Kirill Petrenko will show himself from very different musical angles during his first season as Chief Conductor of the Berliner Philharmoniker. At these concerts, he can be experienced interpreting Mahler for the first time with his new orchestra. The programme consists of the Sixth Symphony. The Mahler cycle that he has been carrying out since 2008 with the Symphony Orchestra Vorarlberg in Bregenz has given Petrenko the opportunity to engage intensively with the composer’s oeuvre and develop his own interpretation.
The Sixth Symphony is one of Mahler’s most unsettling pieces: turmoil and idyll, triumph and catastrophe, march and chorale, confidence and resignation, nature, life and death – Mahler combines it all to create a vast musical cosmos. “How can a man of your goodness express so much harshness and cruelty”, a friend is supposed to have asked the composer. Mahler – it is said – responded: “It is the cruelty which has been inflicted on me, and the pain which I have had to suffer!” From the beginning of the first movement with its inexorably stomping march theme to the grandiose Finale, in which Mahler symbolises the merciless striking of fate with two massive hammer blows, the composer conjures up a dark, pessimistic, even apocalyptic underlying mood that is only temporarily interrupted by bright, hopeful moments in the Andante moderato and the dancing style of the Scherzo. The Sixth Symphony is considered a prophetic work by Mahler, an anticipation of personal and societal catastrophes. “No work flowed so directly from his heart as this one,” Alma Mahler, the composer’s widow, writes in her memoirs. “We both wept that day. So deeply did we feel this music, and the presentiment it betrayed.”
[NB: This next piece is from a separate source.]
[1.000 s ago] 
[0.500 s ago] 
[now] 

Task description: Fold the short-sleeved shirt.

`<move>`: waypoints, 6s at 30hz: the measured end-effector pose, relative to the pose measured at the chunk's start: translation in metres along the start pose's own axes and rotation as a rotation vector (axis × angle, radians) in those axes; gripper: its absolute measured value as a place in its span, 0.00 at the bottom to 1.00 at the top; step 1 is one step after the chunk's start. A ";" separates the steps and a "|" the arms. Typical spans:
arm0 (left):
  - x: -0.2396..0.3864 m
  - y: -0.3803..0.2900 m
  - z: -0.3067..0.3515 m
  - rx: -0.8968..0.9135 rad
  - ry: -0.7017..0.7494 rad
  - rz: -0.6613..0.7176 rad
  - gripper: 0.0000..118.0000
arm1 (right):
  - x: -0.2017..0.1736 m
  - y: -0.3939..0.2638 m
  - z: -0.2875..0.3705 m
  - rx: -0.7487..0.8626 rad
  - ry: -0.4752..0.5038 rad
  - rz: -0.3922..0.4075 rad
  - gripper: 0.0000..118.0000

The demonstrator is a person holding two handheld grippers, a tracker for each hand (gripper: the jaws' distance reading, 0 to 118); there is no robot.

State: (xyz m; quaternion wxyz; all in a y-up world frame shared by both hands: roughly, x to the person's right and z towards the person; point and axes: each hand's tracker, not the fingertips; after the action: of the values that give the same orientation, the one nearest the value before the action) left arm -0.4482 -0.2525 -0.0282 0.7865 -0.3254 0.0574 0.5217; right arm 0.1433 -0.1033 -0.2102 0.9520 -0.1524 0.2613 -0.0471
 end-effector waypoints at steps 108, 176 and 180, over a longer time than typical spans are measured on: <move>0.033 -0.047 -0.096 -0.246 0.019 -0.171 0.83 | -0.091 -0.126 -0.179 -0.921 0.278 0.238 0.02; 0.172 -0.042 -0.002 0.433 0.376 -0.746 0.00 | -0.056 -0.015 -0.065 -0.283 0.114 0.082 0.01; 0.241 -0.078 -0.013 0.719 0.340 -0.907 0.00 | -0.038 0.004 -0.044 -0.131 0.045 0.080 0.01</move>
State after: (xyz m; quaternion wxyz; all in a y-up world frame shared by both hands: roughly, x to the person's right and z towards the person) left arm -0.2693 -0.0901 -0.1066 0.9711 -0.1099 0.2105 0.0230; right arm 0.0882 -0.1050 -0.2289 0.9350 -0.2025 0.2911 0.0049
When compared with the previous Fifth Symphony, Mahler significantly expanded the instruments he used. The woodwind and brass instrument groups increased substantially, and he also enlarged the percussion section: besides the hammer already mentioned, cowbells, deep bells, xylophones and rute are used. The composer stated that he was not interested in merely striving for effect; instead, he stressed that, particularly with the drum instruments, he intended to create new mixtures of sound.